Exercise description: Go through the listing below and say how many lines contain "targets"; write nothing but the number.

*** Block opens ***

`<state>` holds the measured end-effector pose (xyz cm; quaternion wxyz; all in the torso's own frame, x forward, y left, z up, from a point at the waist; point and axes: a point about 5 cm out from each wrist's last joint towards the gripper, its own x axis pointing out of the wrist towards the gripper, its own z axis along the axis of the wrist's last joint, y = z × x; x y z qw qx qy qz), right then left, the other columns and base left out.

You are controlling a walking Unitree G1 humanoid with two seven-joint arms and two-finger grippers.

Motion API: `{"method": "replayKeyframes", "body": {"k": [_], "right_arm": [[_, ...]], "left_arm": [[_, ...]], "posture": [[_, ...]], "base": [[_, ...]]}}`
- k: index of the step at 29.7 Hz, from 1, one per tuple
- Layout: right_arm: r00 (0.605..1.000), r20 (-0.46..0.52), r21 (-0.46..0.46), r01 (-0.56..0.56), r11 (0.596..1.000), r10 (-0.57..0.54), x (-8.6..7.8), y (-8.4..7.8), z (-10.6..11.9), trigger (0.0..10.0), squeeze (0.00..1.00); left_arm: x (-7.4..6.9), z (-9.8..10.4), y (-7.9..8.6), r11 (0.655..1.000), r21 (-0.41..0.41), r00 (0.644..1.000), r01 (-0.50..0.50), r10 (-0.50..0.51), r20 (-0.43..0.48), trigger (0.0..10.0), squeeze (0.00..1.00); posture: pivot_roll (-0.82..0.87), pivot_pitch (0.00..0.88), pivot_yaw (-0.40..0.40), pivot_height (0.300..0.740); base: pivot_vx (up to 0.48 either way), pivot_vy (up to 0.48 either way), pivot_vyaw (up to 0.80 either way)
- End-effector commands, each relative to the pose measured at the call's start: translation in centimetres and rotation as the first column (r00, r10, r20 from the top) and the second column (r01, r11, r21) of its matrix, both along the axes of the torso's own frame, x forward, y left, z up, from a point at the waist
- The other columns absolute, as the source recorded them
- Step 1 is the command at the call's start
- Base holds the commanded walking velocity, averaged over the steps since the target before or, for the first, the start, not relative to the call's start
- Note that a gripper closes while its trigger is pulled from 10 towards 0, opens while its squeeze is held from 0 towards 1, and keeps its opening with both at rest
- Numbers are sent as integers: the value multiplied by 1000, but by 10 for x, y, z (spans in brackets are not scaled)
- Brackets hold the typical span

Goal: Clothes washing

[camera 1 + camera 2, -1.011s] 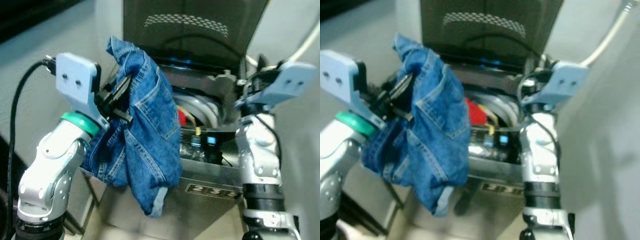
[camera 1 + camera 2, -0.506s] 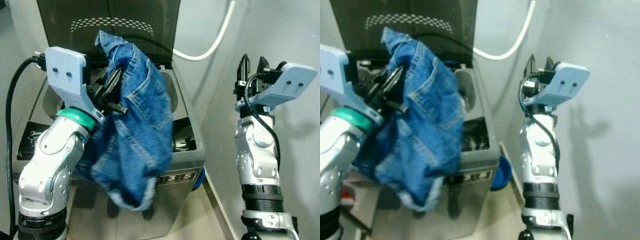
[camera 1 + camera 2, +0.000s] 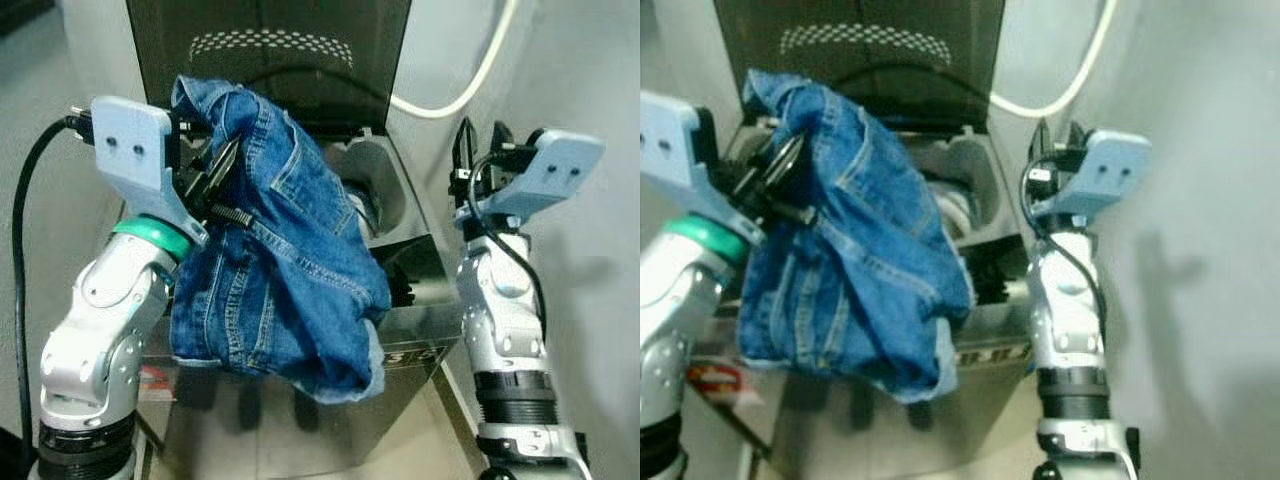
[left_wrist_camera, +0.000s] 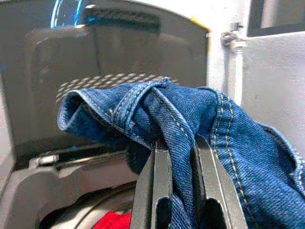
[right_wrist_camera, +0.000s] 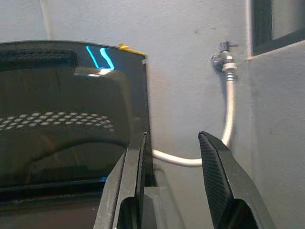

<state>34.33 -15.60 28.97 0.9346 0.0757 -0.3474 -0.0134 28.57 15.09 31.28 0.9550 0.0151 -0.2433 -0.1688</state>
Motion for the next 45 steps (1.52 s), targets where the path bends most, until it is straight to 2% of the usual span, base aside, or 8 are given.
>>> {"method": "replayKeyframes", "body": {"k": [1, 11, 18, 24, 30, 38, 39, 45], "right_arm": [[1000, 2, -6, -9, 1000, 9, -1, 0, -1, 10000, 0], [991, 22, -65, -130, 989, 132, -2, 16, 2, 10000, 0], [949, 203, -211, -198, 957, 241, -11, 41, 51, 10000, 0], [927, 292, -244, -165, 956, 234, -22, 38, 75, 10000, 0], [922, 217, -345, -235, 909, 320, -22, 44, 66, 10000, 0], [902, 66, -373, -375, 849, 427, -13, 51, 41, 10000, 0], [897, 62, -366, -387, 847, 437, -12, 53, 41, 10000, 0], [885, 60, -349, -415, 840, 462, -10, 58, 42, 10000, 0]], "left_arm": [[0, 2, 1, 1000, 1, 1000, -18, 18, 22, 10000, 0], [10, 12, 8, 990, 102, 989, -95, 83, 118, 10000, 0], [67, 80, 4, 907, 246, 870, -342, 207, 447, 10000, 0], [81, 106, -6, 868, 297, 835, -399, 209, 509, 10000, 0], [100, 83, -26, 942, 335, 979, -20, -49, 196, 10000, 0], [113, 21, -4, 945, 206, 949, 253, -202, -243, 10000, 0], [109, 23, 4, 954, 214, 966, 208, -166, -201, 10000, 1000], [88, 41, 15, 963, 217, 987, 162, -160, -27, 10000, 1000]], "posture": [[94, 37, -24, 740], [101, 46, -33, 740], [39, 150, -22, 740], [13, 198, -13, 740], [-10, 256, -11, 740], [34, 287, -39, 740], [49, 289, -49, 740], [75, 295, -59, 740]], "base": [[0, 0, 0], [0, 0, 0], [0, 0, 0], [0, 0, 0], [0, 0, 0], [0, 0, 0], [0, 0, 0], [0, 0, 0]]}}
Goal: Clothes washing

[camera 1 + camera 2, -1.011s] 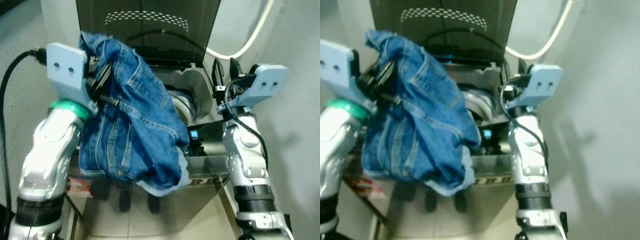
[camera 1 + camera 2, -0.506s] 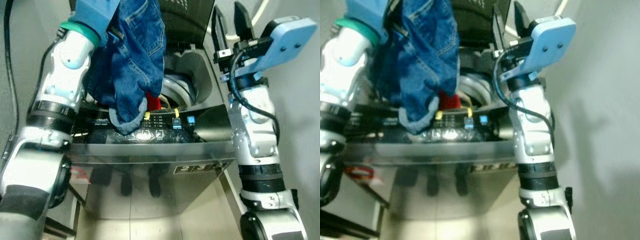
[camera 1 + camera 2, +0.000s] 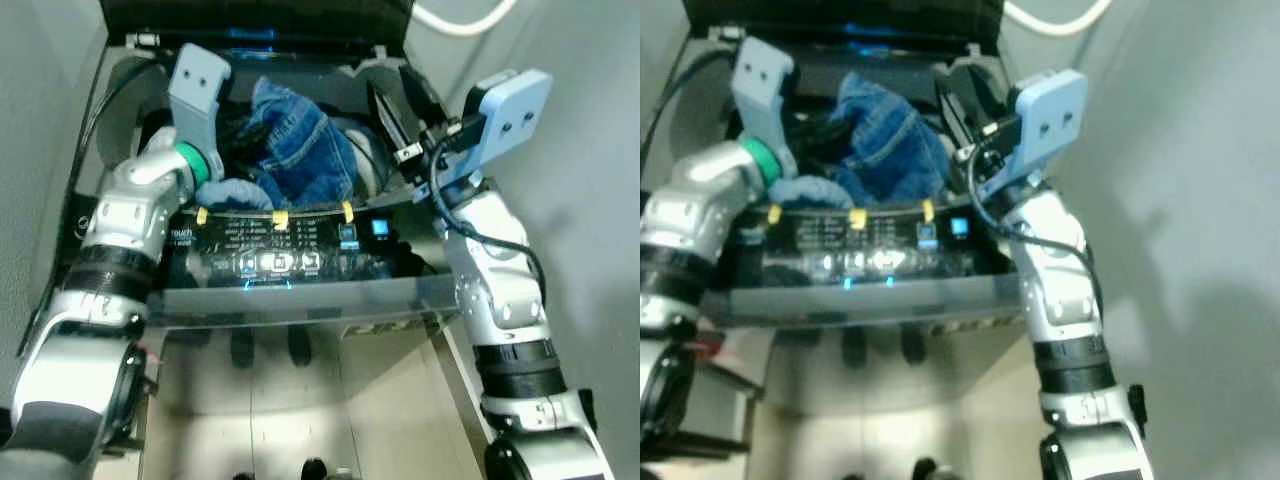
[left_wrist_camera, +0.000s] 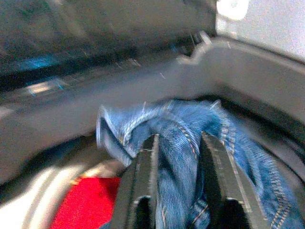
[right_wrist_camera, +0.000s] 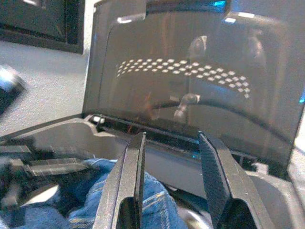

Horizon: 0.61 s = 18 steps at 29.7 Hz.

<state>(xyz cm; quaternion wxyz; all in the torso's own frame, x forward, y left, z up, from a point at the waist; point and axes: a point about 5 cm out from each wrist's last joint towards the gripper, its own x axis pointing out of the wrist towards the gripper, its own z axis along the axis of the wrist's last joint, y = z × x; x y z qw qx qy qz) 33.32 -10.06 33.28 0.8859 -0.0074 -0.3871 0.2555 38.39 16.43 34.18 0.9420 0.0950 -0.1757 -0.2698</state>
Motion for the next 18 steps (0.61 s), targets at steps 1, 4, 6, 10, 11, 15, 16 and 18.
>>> {"method": "replayKeyframes", "body": {"k": [1, 4, 6, 10, 11, 15, 16, 18], "right_arm": [[999, -13, 8, -33, 999, 33, 0, 5, -1, 10000, 0], [998, -24, 18, -56, 998, 56, 0, 9, -3, 10000, 0], [997, -30, 22, -65, 998, 66, 0, 10, -4, 10000, 0], [996, -44, 38, -74, 997, 75, 1, 9, -8, 10000, 0], [996, -45, 41, -72, 997, 74, 1, 8, -9, 10000, 0], [997, -46, 54, -65, 996, 68, 2, 7, -11, 10000, 0], [997, -51, 68, -59, 996, 62, 1, 6, -14, 10000, 0], [997, -56, 75, -54, 996, 58, 1, 6, -17, 10000, 0]], "left_arm": [[-21, 19, 2, 998, -23, 988, 66, -62, 144, 10000, 1000], [-51, 27, -6, 984, -27, 957, 176, -165, 241, 10000, 1000], [-65, 29, -11, 975, -29, 944, 222, -207, 259, 10000, 0], [-90, 28, -23, 978, 36, 928, 207, -207, 310, 10000, 0], [-93, 27, -25, 979, 53, 927, 195, -201, 317, 10000, 0], [-100, 17, -37, 977, 190, 916, 99, -164, 367, 10000, 31], [-106, 10, -46, 971, 228, 907, 76, -162, 388, 10000, 914], [-109, 7, -50, 973, 226, 904, 54, -144, 403, 10000, 129]], "posture": [[82, 295, -60, 740], [103, 291, -67, 740], [103, 291, -67, 740], [128, 254, -68, 740], [128, 254, -68, 740], [146, 207, -65, 740], [156, 172, -63, 740], [160, 152, -61, 740]], "base": [[0, 0, 0], [0, 0, 0], [0, 0, 0], [0, 0, 0], [0, 0, 0], [0, 0, 0], [0, 0, 0], [0, 0, 0]]}}
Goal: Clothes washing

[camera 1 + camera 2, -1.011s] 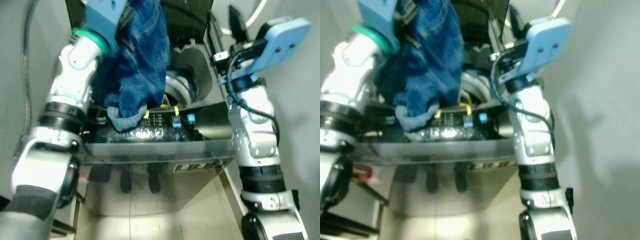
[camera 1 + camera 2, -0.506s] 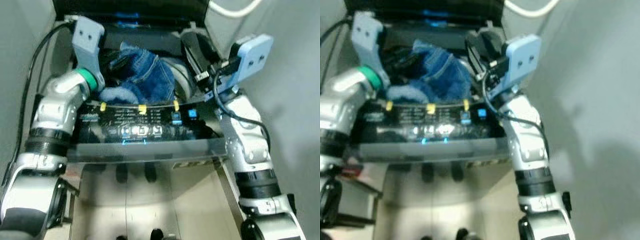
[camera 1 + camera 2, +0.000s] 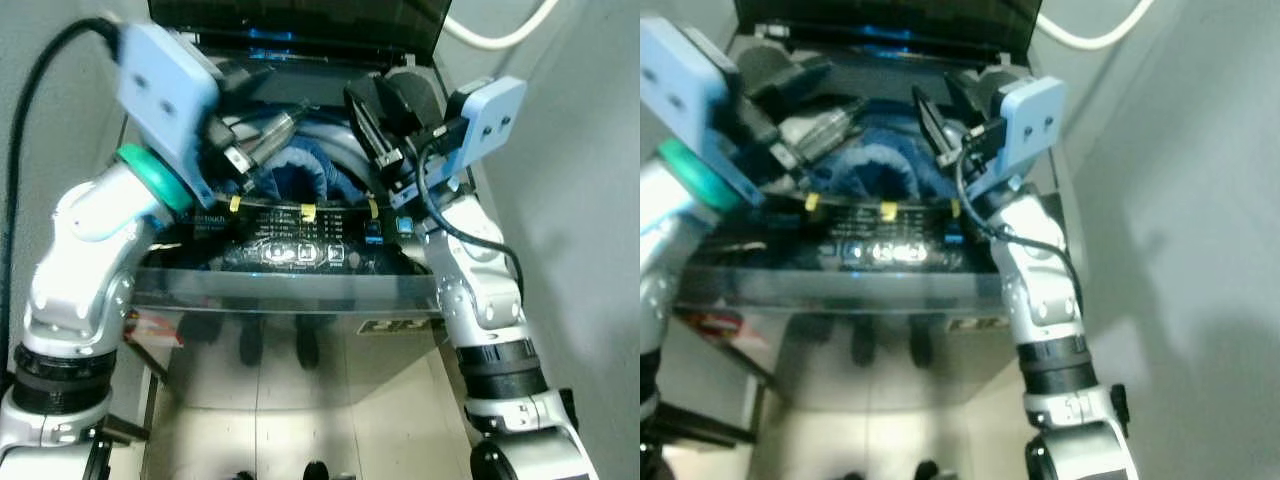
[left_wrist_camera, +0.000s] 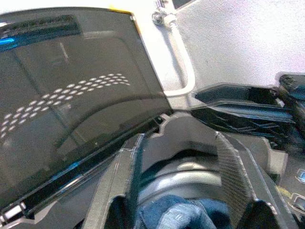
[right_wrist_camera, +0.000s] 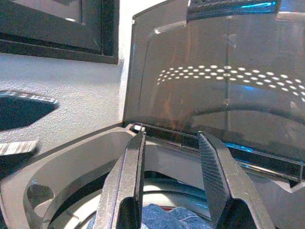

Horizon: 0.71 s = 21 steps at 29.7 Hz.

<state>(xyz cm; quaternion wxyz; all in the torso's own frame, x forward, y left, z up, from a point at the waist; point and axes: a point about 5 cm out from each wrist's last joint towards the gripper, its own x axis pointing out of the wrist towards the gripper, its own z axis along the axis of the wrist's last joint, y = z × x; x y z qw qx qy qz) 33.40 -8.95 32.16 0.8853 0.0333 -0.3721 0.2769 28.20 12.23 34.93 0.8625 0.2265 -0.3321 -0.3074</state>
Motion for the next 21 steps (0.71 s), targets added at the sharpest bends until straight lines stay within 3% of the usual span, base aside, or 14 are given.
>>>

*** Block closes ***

Solution to the problem: 3